The Hot l Baltimore was produced by the Circle Repertory Company on February 4, 1973, and then transferred to the off-Broadway Circle in the Square Downtown on March 22, 1973. It closed on January 4, 1976 after 1,166 performances. It was directed by Marshall W. Mason, and the cast included Trish Hawkins, Conchata Ferrell, Judd Hirsch, Jonathan Hogan, and Mari Gorman.
The play won the New York Drama Critics' Circle Award for Best American Play of 1972-73, the Obie Award (Best American Play, Lanford Wilson; Distinguished Performance, Mari Goldman; Distinguished Direction, Marshall W. Mason), the John Gassner Playwriting Award, and an Outer Critics Circle Award. It was produced at the Williamstown Theater Festival (Massachusetts) in July 2000, directed by Joe Mantello, with the cast that featured Sam Rockwell, Mandy Siegfried, Lois Smith, Helen Hanft, and Becky Ann Baker. It was produced by the Steppenwolf Theatre Company from March to May 2011, directed by Tina Landau.
In 1975, producer Norman Lear adapted the play for a half-hour ABC sitcom. The cast included Conchata Ferrell, James Cromwell, Richard Masur, Al Freeman, Jr., Gloria LeRoy, Jeannie Linero, and Charlotte Rae. The series had several controversial elements, including two primary characters who were prostitutes, one of whom was an illegal immigrant and one of the first gay couples to be depicted on an American television series. The network supported the show and gave it a full publicity campaign, but it failed to win an audience and was canceled after thirteen episodes.
In 1976, a version with the title Hôtel Baltimore was produced for television in France. The series, which featured Dora Doll, lasted for only a single season.

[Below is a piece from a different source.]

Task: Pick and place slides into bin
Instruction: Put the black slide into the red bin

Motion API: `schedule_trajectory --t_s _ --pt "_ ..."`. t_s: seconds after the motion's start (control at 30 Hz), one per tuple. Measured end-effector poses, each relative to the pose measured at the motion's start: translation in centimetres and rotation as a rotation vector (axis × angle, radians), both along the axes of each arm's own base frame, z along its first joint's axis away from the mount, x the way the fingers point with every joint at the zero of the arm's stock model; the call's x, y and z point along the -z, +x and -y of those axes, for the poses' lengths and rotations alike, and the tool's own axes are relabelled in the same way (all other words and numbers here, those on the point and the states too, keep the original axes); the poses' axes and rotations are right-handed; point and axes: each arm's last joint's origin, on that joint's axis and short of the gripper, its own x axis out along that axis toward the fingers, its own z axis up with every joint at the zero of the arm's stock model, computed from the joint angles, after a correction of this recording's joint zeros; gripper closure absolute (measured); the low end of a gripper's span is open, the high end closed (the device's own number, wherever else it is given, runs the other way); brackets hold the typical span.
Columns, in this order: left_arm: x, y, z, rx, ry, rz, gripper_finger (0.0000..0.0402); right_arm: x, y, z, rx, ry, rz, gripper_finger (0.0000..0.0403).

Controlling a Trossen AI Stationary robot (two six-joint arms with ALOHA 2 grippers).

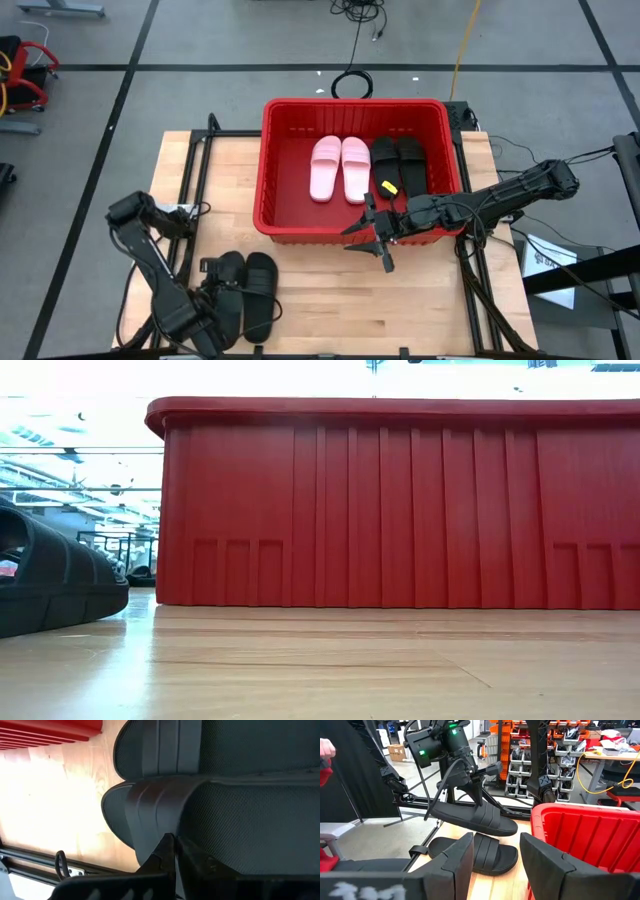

Mel Gussow, in his review for The New York Times (presented at the Circle Repertory Company) wrote that Wilson "writes with understanding and sensitivity about unwanted people... There are moments in this play... when Wilson - with his passion for idiosyncratic characters, atmospheric details and invented homilies - reminds me of William Saroyan and Thornton Wilder... The play seems to meander... there is little plot or action but there is emotion."